Tsunami, bagi masyarakat Aceh khususnya memiliki memori tersendiri akan hal ini. Kejadian pada tanggal 26 Desember 2004 itu merupakan salah satu fenomena terbesar dalam beberapa dekade terakhir. Masing-masing mempunyai cerita sendiri akannya. Walaupun cerita yang ada bisa berbeda-beda, tapi tetaplah persamaan yang paling mendasar disana adalah : kehilangan. Kehilangan harta benda, bahkan nyawa orang-orang sekitar. Kehilangan yang bahkan untuk beberapa orang tak bisa dipastikan, hilang meninggalkan dunia ini atau hilang dari lingkungan keluarga sekitar karna terpisah saat kejadian.
Hmm... ah, klo diperpanjang, banyak kisah di sebaliknya. Namun kali ini saya lebih ingin membicarakan mengenai pelajaran yang seharusnya diambil dari kejadian itu.
Nyatanya, kejadian tsunami pada tanggal 26 Desember 2004 bukanlah kejadian pertama kalinya di Indonesia. Klo kita cermati lagi, kejadian serupa pernah terjadi akibat letusan gunung krakatau (1883), kemudian di Simeulu (1907), Sigli (1967), Sumba (1977), Flores (1992), Banyuwangi (1994), pangandaran (2006), Bengkulu (2007), Mentawai (2010), dan masih banyak lagi (akan terus diupdate). Selain indonesia sendiri, tsunami juga terjadi di negara-negara lainnya, yang terbaru adalah kejadian tsunami di Sendai, Jepang pada 11 maret 2011 yang lalu.
Kembali lagi ke kejadian tsunami Aceh. Setelah 7 tahun kejadian tersebut apa yang bisa kita ambil darinya? Gempa dan tsunami adalah salah satu kejadian alam yang tak bisa diprediksi. Jadi salah jika ada pihak-pihak yang mengatakan jika akan terjadi gempa/tsunami pada tanggal sekian jam sekian, bla..bla..bla.. yang bisa dilihat hanyalah potensi yang ada. Indonesia yang berada di jalur ring of fire memiliki potensi yang cukup besar untuk terjadinya gempa/tsunami. Nah, jika kejadian itu tidak dapat diprediksi, maka seharusnya diri kita yang seyogyanya memiliki kapasitas untuk menghadapi itu semua. Menghadapi disini dalam artian apa yang harus kita lakukan bila suatu saat (mudah-mudahan tidak) bencana itu datang lagi.

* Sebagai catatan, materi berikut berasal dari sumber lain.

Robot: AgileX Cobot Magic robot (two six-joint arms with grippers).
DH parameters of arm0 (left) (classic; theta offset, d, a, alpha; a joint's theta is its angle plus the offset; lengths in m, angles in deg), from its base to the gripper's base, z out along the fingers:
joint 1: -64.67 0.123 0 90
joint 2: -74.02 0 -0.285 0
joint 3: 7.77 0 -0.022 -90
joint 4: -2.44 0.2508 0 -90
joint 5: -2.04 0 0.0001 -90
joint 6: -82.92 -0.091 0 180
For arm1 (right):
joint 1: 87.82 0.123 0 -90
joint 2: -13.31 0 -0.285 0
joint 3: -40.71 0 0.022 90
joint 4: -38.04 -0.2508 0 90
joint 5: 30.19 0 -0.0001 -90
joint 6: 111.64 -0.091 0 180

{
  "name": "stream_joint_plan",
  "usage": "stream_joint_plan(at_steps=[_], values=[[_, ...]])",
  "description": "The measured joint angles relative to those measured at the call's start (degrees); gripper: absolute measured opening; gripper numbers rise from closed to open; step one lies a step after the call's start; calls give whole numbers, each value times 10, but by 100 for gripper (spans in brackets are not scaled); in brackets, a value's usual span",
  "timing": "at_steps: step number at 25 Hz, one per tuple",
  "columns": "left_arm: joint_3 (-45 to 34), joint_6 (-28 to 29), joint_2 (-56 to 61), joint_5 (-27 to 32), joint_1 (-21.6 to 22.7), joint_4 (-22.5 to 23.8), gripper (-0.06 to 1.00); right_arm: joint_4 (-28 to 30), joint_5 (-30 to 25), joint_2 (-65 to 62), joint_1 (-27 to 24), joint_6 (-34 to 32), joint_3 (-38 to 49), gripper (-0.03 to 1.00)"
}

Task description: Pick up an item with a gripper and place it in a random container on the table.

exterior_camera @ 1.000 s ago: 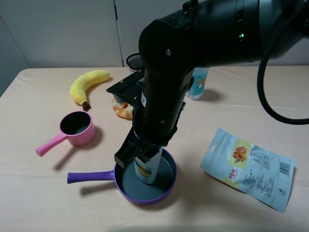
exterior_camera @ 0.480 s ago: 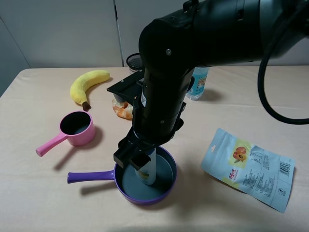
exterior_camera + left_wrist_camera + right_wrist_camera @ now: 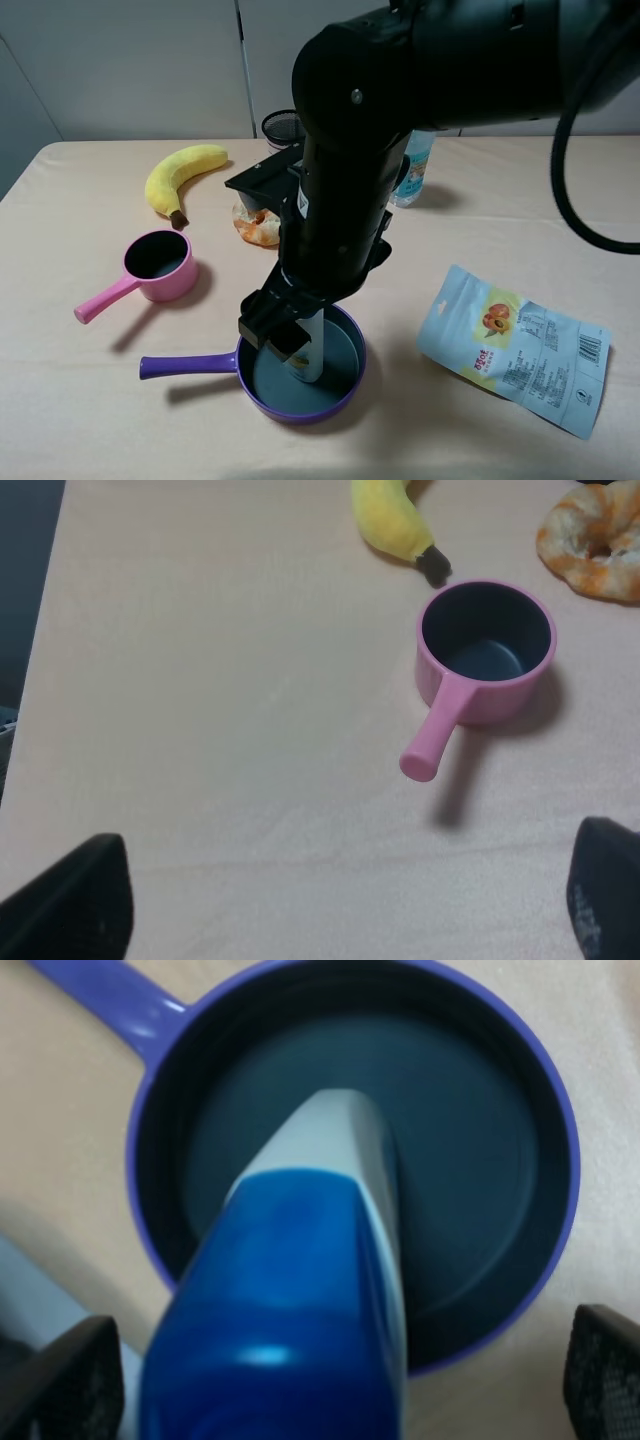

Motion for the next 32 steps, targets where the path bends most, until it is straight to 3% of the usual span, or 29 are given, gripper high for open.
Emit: stream_joint_plan(at_steps=[13,22,26,32], values=[[0,0,0,0,0,0,87,-33,-83,-121,0,2,0,68],[0,0,0,0,0,0,87,40,-157,-215,-3,-11,0,69],[0,0,0,0,0,0,87,57,-158,-252,-45,-15,0,69],[0,0,0,0,0,0,87,88,-159,-290,-152,20,0,69]])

Kapasitas pengetahuan itu penting. Liat saja ketika tsunami terjadi di Aceh 7 tahun yang lalu, ketika air laut surut, masyarakat di pesisir malah banyak yang memilih untuk mengambil ikan yang ‘terdampar’ akibat tak sanggup mengimbangi arus surut. Masih banyak masyarakat yang memilih kembali ke rumah untuk menyelamatkan hartanya ketimbang menyelamatkan nyawanya. Masih banyak warga yang kebetulan berada di gedung bertingkat berdesakan turun melalui tangga (padahal tangga adalah bagian rawan saat terjadi gempa). Masih ada juga masyarakat yang tak tahu harus menyelamatkan diri kemana, bisa jadi karna galau atau tidak ada rambu harus berlari kemana.
Mudah-mudahan kapasitas yang ada bisa kita tingkatkan. Kapasitas pengetahuan kita yang sebagiannya telah belajar karna secara langsung pernah berhadapan dengan gempa/tsunami. Pengetahuan tersebut diperlukan bukan hanya untuk kita saja, tapi juga untuk masyarakat luas di dunia.
Mudah-mudahan tulisan singkat ini dapat bermanfaat.